There are many places that carburizer manufacturers need to pay attention to. If they are added too early, some problems will occur. On the contrary, some problems will occur if they are added too late. Although the recarburizer has excellent performance, its wide application still faces some challenges. There are many types of recarburizers. Enterprises choose suitable recarburizer products according to their needs. There are also some practical problems in the manufacturing process, which need to be solved by relevant researchers. Colleagues or friends in this industry may be very clear, but most people still don't know much about this industry. Medium temperature asphalt
The use of carburizing agent in castings can greatly increase the amount of scrap, reduce the amount of pig iron or not use pig iron. At present, most carburetors are suitable for electric furnace smelting, and a few carburetors with fast absorption speed are used in cupolas. In the electric furnace smelting process, carburizing agent should be added into the furnace together with scrap steel and other materials in a way of replenishing. A small amount of carburizing agent can be added to the surface of the molten iron. However, in order to prevent the low-carbon effect caused by peroxidation and the insufficient carbon content of the castings, a large amount of molten iron must be avoided.

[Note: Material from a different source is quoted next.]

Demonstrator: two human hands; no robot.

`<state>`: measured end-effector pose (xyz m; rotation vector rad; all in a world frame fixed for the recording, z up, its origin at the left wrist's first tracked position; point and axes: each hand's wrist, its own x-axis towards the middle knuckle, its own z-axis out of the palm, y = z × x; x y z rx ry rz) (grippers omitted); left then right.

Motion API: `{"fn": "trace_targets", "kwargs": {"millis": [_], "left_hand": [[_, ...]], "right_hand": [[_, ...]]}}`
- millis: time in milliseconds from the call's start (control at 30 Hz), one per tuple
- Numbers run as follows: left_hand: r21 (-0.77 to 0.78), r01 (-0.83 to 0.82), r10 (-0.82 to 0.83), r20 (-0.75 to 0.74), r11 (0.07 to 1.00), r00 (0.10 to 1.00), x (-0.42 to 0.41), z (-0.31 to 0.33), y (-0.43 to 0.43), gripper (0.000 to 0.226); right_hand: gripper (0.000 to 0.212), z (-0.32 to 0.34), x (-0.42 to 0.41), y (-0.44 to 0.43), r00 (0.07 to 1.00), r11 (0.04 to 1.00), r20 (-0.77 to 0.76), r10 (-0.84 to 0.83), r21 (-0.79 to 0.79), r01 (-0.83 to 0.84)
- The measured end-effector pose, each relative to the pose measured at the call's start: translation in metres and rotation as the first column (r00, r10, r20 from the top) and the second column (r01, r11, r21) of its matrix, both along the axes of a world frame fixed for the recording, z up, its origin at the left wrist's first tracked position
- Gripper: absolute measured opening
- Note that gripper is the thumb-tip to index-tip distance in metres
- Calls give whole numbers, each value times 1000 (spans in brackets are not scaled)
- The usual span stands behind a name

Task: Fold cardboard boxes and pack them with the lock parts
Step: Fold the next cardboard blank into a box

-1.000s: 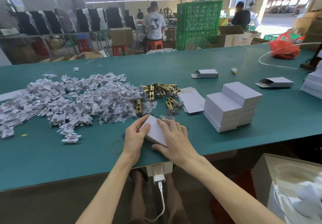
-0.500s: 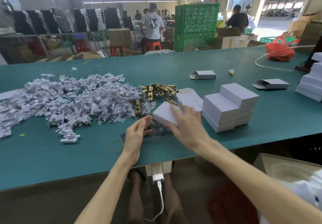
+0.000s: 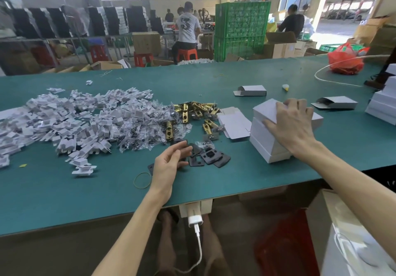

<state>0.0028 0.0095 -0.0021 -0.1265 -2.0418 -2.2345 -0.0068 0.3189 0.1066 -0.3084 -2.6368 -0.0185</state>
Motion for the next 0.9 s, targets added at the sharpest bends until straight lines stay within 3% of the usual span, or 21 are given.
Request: {"fn": "trace_targets", "kwargs": {"millis": [100,333,500,600,733,900], "left_hand": [[-11,2,-2,7,1000,1000,0,0,0,32],[-30,13,-13,8,999,1000,0,-2,-1,30],[-53,20,-19,11,998,1000,1,-1,0,33],[-64,17,-16,15,998,1000,2,0,1,33],[-77,7,-6,13,997,1000,3,1,1,32],[-79,7,-5,21,997,1000,2,1,3,32]], "right_hand": [[47,-5,-2,-6,1000,999,-10,16,-34,-17],[38,-7,-5,-4,1000,982,20,-9,187,6],[34,-13,-8,-24,970,947,-11,243,217,-235],[31,-27,-17,-55,919,880,149,365,267,-393],[49,-48,-42,-78,897,862,376,231,348,-368],[39,-54,-65,-81,876,892,467,120,336,-301]]}}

If the recarburizer is added too early, it will easily adhere to the bottom of the furnace, and the recarburizer attached to the furnace wall will not easily melt into molten iron. On the contrary, if the addition time is too late, the carburizing time will be lost, and the melting and heating time will be delayed. This not only delays the time of chemical composition analysis and adjustment, but also may cause harm due to overheating. Therefore, in the process of adding metal ingredients, it is better to add recarburizer point by point.
Silicon carbide (sic) has become an important abrasive due to its high hardness, but its application range is wider than that of ordinary abrasives. For example, its high temperature resistance and thermal conductivity make it one of the kiln furniture materials for tunnel kilns or shuttle kilns. Its electrical conductivity makes it an important electric heating element. To prepare silicon carbide products, you must first prepare a silicon carbide smelt block [or silicon carbide granular material, because it contains c and is super hard, so the silicon carbide granular material was once called diamond. But it should be noted that its composition is different from natural diamonds (also called garnets). In industrial production, silicon carbide smelt blocks are usually made of raw materials such as quartz, petroleum coke, auxiliary recycling materials, waste materials, etc., and are prepared by grinding and other processes, adding appropriate wood chips and salt at high temperatures.
The thermal equipment for preparing silicon carbide smelting block at high temperature is a special silicon carbide electric furnace. The structure consists of the bottom of the furnace, the end wall with the electrode embedded in the inner surface, the detachable side wall and the furnace core (the furnace center is called an electric heater), and it is generally installed in the charging center with graphite or polyethylene powder. Joule A joule of a certain shape and size, generally round or rectangular. shape. Its two ends are connected with electrodes, etc. The firing method used in this furnace is commonly known as buried powder firing. Heat up first when energized. The furnace core temperature is about 2500 degrees Celsius or even higher (2600-2700 degrees Celsius). When the charge reaches 1450c, sic starts to be synthesized (but sic is mainly formed in (>1800c), and co is released. When the temperature is higher than 2600℃, sic will decompose, but the decomposed si will form with c in the charge sic. Each group of electric furnaces is equipped with a set of transformers, but only one electric furnace supplies power during the production process, so that the voltage can be adjusted according to the characteristics of the electrical load, and the power is basically maintained. High-power electric furnaces need to be heated for about 24 hours. After a power failure, the sic generation reaction is basically over. After a period of cooling, the side wall can be removed, and then the load can be gradually unloaded.